Chancellor Angela Merkel and Vice Chancellor Sigmar Gabriel have agreed not to implement a capacity market, which would see companies paid to ensure there is enough power generation to meet peak demand, as part of Germany’s transition to renewable energy sources.
Ms. Merkel also opposes subsidiaries for conventional power stations to keep producing electricity during the transition period, Handelsblatt has learned from sources close to the government. There are, however, moves to make an exception for a highly modern gas-fired power plant in power-hungry but green-energy deficient Bavaria.
Germany’s energy transition will see a switch to electricity production mainly from sustainable sources such as wind, solar and biomass. The move is opposed by companies who fear a loss of profit from conventional energy and the closure of power plants; politicians concerned about job losses and critics say conventional energy will be needed as a backup to ensure reliability of supply.
Ms. Merkel was already skeptical about the possibility of a capacity market at the start of the year but had not yet stated whether she would oppose it politically.
“The ministry hasn’t said anything about whether and how to fill the capacity shortfalls that will be created in the move away from nuclear energy.”
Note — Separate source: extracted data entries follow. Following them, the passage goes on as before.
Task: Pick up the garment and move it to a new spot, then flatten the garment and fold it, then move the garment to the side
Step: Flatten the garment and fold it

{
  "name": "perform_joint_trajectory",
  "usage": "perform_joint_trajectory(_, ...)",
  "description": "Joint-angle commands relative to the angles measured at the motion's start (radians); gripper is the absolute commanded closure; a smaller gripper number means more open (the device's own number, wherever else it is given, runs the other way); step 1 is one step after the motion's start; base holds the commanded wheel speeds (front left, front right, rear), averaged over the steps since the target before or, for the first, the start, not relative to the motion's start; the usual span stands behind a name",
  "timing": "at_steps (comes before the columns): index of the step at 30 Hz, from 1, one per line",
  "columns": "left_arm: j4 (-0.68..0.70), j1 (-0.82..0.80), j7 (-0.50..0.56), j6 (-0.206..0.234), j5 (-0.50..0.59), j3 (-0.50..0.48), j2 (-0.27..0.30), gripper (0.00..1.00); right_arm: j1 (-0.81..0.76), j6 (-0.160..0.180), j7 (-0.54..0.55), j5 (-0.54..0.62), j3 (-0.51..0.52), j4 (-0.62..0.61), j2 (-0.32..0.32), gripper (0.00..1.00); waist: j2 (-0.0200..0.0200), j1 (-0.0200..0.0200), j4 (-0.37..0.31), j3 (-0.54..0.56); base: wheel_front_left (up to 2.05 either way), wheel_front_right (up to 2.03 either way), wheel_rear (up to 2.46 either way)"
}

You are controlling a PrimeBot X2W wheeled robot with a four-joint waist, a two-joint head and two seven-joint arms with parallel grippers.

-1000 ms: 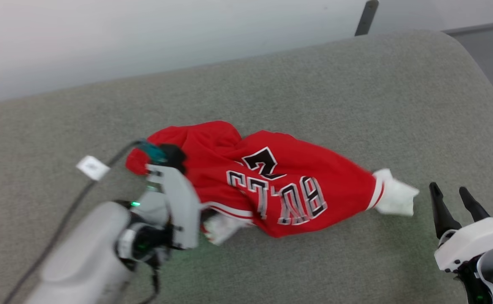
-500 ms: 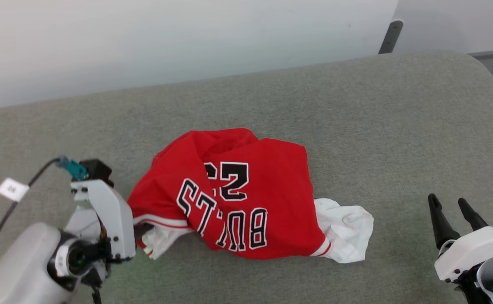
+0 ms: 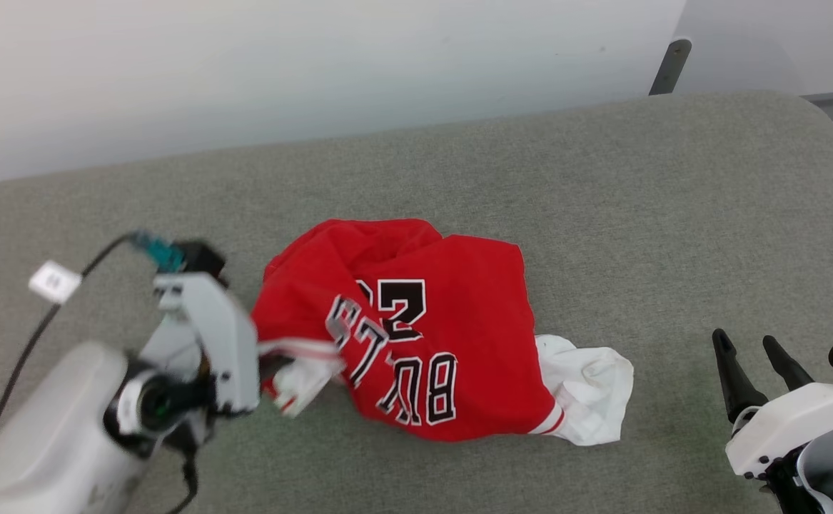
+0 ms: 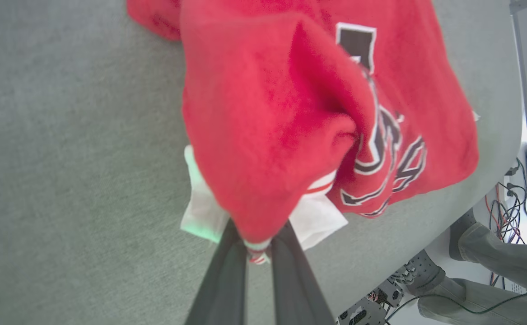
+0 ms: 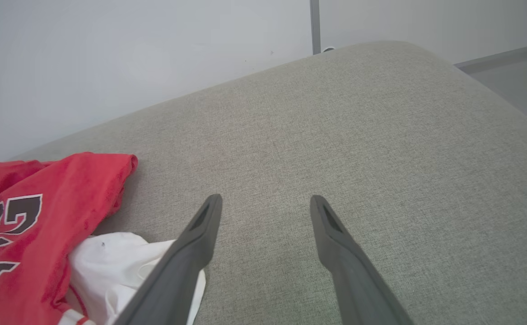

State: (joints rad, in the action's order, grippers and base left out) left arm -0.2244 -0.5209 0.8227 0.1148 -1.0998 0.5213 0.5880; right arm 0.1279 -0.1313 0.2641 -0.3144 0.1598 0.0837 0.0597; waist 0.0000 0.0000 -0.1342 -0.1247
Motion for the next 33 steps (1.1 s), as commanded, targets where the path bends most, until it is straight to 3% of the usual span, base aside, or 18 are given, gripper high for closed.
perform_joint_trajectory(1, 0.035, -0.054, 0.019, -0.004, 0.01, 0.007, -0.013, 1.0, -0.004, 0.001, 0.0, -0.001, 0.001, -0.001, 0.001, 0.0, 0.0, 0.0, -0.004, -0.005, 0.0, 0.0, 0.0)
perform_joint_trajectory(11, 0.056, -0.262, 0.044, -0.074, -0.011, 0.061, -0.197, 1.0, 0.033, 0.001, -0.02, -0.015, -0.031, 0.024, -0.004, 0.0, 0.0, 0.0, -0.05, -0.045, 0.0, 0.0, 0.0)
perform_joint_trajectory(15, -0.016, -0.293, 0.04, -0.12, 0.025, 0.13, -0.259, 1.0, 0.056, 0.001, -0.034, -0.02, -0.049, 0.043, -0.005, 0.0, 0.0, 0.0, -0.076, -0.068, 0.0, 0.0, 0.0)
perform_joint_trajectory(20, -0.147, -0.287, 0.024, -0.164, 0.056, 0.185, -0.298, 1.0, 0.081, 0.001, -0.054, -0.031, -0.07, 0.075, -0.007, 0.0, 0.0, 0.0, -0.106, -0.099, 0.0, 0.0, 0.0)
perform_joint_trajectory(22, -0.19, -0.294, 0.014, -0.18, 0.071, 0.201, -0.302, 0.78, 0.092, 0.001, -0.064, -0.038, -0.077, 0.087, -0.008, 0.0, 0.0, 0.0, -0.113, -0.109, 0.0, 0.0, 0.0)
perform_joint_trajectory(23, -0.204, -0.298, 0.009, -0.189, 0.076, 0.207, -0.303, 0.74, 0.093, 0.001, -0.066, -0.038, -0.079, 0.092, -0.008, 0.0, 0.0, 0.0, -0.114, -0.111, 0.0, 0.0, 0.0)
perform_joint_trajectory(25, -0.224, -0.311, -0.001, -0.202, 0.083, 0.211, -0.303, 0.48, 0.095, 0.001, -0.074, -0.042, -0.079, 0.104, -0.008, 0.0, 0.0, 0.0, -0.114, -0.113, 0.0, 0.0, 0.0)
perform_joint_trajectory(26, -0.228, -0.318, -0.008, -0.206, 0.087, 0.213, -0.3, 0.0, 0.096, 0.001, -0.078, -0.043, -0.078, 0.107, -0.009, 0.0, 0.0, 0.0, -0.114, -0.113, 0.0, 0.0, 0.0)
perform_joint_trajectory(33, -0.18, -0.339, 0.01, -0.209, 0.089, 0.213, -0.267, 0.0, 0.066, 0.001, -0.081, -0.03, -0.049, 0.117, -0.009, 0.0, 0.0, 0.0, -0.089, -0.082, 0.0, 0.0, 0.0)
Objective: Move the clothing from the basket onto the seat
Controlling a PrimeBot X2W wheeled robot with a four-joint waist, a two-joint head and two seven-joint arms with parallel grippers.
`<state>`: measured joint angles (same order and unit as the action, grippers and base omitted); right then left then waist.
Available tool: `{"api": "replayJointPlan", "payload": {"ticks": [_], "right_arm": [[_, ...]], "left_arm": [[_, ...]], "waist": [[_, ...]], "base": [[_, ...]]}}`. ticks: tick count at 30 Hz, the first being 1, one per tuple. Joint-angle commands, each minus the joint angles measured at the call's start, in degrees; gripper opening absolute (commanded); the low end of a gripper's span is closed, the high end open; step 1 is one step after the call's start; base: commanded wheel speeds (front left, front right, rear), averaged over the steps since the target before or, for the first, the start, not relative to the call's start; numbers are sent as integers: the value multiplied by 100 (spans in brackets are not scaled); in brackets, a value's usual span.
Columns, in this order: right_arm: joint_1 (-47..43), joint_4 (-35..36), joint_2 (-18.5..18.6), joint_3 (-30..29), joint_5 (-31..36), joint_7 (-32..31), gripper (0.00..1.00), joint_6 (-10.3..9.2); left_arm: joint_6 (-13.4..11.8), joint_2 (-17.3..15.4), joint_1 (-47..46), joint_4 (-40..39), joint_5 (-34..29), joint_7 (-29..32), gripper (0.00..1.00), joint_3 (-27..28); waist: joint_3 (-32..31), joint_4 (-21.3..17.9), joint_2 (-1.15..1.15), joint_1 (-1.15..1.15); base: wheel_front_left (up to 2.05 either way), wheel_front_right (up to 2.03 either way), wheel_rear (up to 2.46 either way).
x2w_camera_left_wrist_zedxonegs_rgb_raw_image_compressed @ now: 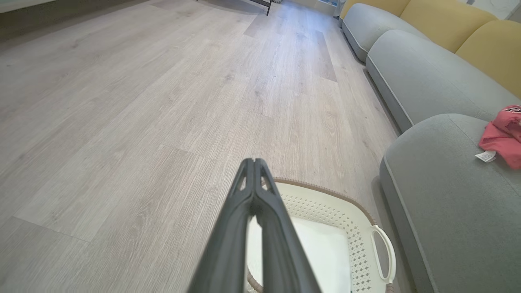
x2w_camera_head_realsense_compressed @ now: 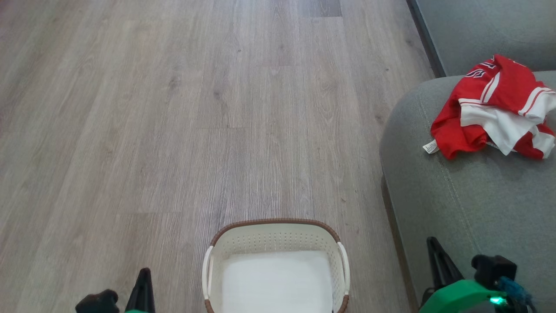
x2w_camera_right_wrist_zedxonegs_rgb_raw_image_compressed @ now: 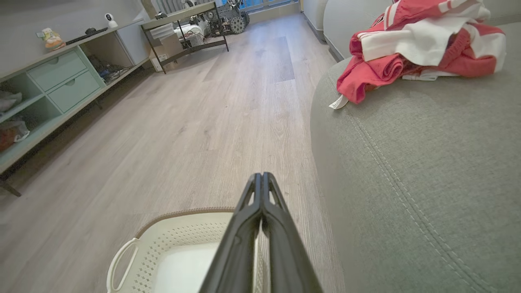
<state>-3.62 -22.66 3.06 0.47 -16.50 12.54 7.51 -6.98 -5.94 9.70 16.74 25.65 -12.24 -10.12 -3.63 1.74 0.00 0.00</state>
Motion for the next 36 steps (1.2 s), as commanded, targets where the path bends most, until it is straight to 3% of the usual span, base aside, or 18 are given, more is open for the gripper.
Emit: {"api": "replayJointPlan", "payload": {"ticks": [1,36], "right_arm": [[308,218,-2,-33,-210,-61,0,0],[519,424,-7,-242,-2534,-641,0,-1]], "left_arm": [[67,-16,-277,-197,177,47,0,148],[503,86,-691,-220,2222,624,0,627]], "waist": [[6,-3,0,0],[125,-57,0,0]], "base": [[0,0,0],[0,0,0]]}}
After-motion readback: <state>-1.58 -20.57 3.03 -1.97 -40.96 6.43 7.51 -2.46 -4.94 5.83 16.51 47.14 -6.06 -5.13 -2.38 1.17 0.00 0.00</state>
Earlier this year, energy companies such as E.ON and RWE called for support for power capacity markets to ensure there is enough backup electricity available for times when renewable sources cannot supply enough power to the grid.
Power companies which generate electricity from fossil fuels face growing difficulties as more and more energy is produced in Germany from renewable sources. The renewable energy law requires that by 2050, 80 percent of energy should be produced from solar, wind and biomass. Government subsidies for renewable energy have led to an excess of electricity on the market cutting wholesale energy prices by half and eroding the profits of major power providers.
Germany’s power network agency, the Bundesnetzagentur, has received 47 applications for the closure of power stations, most of which are located in southern Germany. For this reason, there have been particularly strong calls from Bavaria’s premier, Horst Seehofer, for a capacity market. According to information obtained by Handelsblatt, there may be a special arrangement for Bavaria.
Sources close to the Bavarian state government, controlled by the Christian Social Union, a sister party to Ms. Merkel’s ruling Christian Democratic Union, said there are moves to create a special ruling for the highly modern gas-fired power plant at Irsching to finance the plant over and above its operating costs. E.ON operates the plant and had threatened repeatedly to close it, a move that would lead to difficulties in ensuring a reliable supply of electricity in Bavaria.
Mr. Gabriel, economics minister and leader of the Social Democratic Party that is the junior partner in the ruling right-left coalition, had proposed creating a power reserve. According to his plan, the energy agency would identify and run the reserve power stations but they would continue to be owned by the power providers.
Time is running out for an agreement as Mr. Gabriel wants a deal with the CDU on basic principles for the new electricity market by June.
There have been several difficulties, most recently when energy experts from the CDU called off a closed conference with Mr. Gabriel because of his plans, published in a strategy paper, to introduce a climate levy on coal power plants. The proposal would have required coal-fired power plants older than 20 years in 2020 to buy CO2 reduction certificates. CDU politicians have sent 150 questions about the paper and they remain concerned.
“The ministry hasn’t said anything about whether and how to fill the capacity shortfalls that will be created in the move away from nuclear energy,” said Michael Fuchs, the CDU’s deputy parliamentary group leader. On this basis, it is impossible to have a discussion, he said.